Summary: The dry van doldrums continue, with the upcoming Labor Day weekend doing little to change a sluggish spot rate environment. The SONAR National Truckload Index 7-Day Average was flat week-over-week at $2.27 per mile. Compared with last month, dry van all-in spot rates are 3 cents per mile lower than $2.30 on July 26 and 1 cent per mile lower than last year’s value of $2.28 per mile.
The contract space saw dry van outbound tender rejection rates rally, with VOTRI gaining 59 basis points week-over-week from 5% to 5.59%. Carrier pricing power remains more favorable, but only slightly. Compared with last year, VOTRI is 140 basis points higher than 4.19% in 2024.

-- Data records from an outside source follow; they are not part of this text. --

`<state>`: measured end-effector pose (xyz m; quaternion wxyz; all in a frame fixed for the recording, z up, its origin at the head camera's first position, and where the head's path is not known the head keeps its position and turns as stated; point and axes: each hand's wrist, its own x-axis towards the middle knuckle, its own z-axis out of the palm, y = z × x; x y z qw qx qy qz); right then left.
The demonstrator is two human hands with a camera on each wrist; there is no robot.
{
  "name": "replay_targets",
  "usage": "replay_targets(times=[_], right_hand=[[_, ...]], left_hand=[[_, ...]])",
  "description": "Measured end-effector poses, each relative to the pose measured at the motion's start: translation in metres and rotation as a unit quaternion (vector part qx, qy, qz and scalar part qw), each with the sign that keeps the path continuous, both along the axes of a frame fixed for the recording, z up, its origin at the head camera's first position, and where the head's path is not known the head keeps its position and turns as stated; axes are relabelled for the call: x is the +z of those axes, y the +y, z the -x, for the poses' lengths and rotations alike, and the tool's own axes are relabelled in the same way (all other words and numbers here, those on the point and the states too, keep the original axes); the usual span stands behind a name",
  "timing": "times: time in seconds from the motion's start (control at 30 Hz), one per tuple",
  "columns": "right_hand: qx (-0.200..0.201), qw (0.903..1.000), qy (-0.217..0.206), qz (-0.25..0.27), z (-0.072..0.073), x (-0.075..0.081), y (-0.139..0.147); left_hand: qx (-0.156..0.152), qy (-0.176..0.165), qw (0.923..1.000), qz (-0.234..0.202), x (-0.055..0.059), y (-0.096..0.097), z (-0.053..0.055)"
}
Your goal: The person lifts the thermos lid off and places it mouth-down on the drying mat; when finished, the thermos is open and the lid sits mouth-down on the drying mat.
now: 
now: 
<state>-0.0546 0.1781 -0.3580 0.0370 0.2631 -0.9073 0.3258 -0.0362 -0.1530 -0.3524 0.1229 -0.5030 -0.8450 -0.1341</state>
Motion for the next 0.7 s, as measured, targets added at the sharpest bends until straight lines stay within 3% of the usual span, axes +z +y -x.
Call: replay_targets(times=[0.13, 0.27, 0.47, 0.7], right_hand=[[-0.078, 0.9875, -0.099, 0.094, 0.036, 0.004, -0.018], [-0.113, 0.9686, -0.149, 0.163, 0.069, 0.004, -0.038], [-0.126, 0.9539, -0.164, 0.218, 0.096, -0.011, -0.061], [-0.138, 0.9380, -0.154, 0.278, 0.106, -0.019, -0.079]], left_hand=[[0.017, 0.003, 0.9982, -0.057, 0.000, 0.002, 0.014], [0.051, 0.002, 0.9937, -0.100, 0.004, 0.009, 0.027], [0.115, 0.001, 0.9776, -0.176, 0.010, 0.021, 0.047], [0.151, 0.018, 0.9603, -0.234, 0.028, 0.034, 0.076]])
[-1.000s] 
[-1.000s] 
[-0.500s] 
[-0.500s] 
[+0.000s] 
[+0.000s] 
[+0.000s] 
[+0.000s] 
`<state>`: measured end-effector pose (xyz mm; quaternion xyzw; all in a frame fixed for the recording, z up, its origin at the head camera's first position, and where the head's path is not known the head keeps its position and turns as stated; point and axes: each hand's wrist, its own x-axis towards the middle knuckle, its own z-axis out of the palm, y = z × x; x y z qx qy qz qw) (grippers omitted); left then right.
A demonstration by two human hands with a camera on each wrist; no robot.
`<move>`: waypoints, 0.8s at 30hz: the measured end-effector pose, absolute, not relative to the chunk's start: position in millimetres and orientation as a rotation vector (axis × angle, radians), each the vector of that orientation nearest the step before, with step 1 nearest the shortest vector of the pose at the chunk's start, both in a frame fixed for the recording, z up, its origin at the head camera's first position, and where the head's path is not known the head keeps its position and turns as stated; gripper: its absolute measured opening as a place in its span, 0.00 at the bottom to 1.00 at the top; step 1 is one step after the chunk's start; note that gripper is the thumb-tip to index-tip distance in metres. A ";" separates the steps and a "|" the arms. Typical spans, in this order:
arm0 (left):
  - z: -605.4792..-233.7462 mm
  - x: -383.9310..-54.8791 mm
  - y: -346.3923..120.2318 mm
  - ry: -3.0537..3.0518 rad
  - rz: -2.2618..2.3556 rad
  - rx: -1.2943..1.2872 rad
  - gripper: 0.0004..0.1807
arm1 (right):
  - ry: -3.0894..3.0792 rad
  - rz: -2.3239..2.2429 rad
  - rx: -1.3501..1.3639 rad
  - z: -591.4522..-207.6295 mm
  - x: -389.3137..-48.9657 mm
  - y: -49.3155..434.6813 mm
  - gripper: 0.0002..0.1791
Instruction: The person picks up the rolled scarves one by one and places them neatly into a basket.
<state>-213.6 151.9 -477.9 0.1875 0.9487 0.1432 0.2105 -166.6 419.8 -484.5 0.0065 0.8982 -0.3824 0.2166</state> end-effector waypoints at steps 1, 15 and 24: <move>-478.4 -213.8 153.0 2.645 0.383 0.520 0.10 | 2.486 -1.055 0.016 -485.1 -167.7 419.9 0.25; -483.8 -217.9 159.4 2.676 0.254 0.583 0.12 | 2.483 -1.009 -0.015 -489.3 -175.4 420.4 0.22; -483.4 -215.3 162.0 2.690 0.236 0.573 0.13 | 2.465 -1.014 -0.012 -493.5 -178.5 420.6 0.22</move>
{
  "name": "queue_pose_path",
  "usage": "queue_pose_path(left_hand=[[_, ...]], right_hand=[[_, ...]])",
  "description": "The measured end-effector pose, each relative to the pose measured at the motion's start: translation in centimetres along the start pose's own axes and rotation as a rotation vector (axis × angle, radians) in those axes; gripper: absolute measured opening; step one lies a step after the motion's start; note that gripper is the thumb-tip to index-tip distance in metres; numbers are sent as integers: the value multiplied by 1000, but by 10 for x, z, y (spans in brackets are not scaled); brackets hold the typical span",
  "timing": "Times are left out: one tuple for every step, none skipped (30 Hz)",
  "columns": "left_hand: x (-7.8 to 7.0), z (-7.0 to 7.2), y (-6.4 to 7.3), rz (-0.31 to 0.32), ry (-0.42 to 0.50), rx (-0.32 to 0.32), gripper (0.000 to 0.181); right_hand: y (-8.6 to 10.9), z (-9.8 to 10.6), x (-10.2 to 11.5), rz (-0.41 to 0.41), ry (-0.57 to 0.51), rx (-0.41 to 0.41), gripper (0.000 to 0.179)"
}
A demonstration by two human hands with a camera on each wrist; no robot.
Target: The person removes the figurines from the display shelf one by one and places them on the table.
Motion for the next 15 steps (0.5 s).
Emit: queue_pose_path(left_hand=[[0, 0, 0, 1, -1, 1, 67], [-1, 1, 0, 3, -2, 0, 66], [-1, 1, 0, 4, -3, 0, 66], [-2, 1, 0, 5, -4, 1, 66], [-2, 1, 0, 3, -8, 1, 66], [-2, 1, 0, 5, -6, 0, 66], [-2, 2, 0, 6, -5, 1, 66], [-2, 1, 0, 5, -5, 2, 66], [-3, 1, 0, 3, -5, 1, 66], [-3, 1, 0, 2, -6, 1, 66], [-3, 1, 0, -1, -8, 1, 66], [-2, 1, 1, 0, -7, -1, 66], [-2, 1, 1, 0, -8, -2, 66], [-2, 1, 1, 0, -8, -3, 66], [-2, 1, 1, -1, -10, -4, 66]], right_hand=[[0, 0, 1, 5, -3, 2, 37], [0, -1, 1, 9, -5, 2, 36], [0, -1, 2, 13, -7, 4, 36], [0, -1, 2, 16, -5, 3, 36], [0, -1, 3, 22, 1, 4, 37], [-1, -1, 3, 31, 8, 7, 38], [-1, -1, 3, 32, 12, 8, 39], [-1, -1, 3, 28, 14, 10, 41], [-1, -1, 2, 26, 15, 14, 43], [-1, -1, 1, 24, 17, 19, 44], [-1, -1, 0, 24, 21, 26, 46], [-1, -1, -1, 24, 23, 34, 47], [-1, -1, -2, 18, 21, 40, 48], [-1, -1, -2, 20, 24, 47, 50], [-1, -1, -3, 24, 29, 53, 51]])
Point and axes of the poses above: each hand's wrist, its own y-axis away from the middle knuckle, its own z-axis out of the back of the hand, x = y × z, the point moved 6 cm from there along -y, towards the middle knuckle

Regulatory attention toward truckload capacity that lacks English language proficiency so far has not shown up in the data. Additionally, moves toward pausing all new commercial truck driver work visas may be an upstream development to watch, but given resource challenges for state and federal regulatory agencies, adequate enforcement remains to be seen.
An added challenge is compliance and how safety scores are calculated. For a carrier that may be running a large pool of unqualified drivers, if its safety score is above a certain threshold, the likelihood of being stopped for a roadside inspection diminishes.
Additionally, according to the most recent FMCSA data for 2025, roadside inspections yield far higher equipment issues than driver ones. When looking at inspections that result in a carrier being put out of service, driver OOS rates are only 6.83% while vehicle inspections yield a much higher OOS rate of 23.55%. Theoretically, one out of every four trucks on the road would need to be shut down to address a safety or equipment-related issue. Finding those trucks is easier said than done.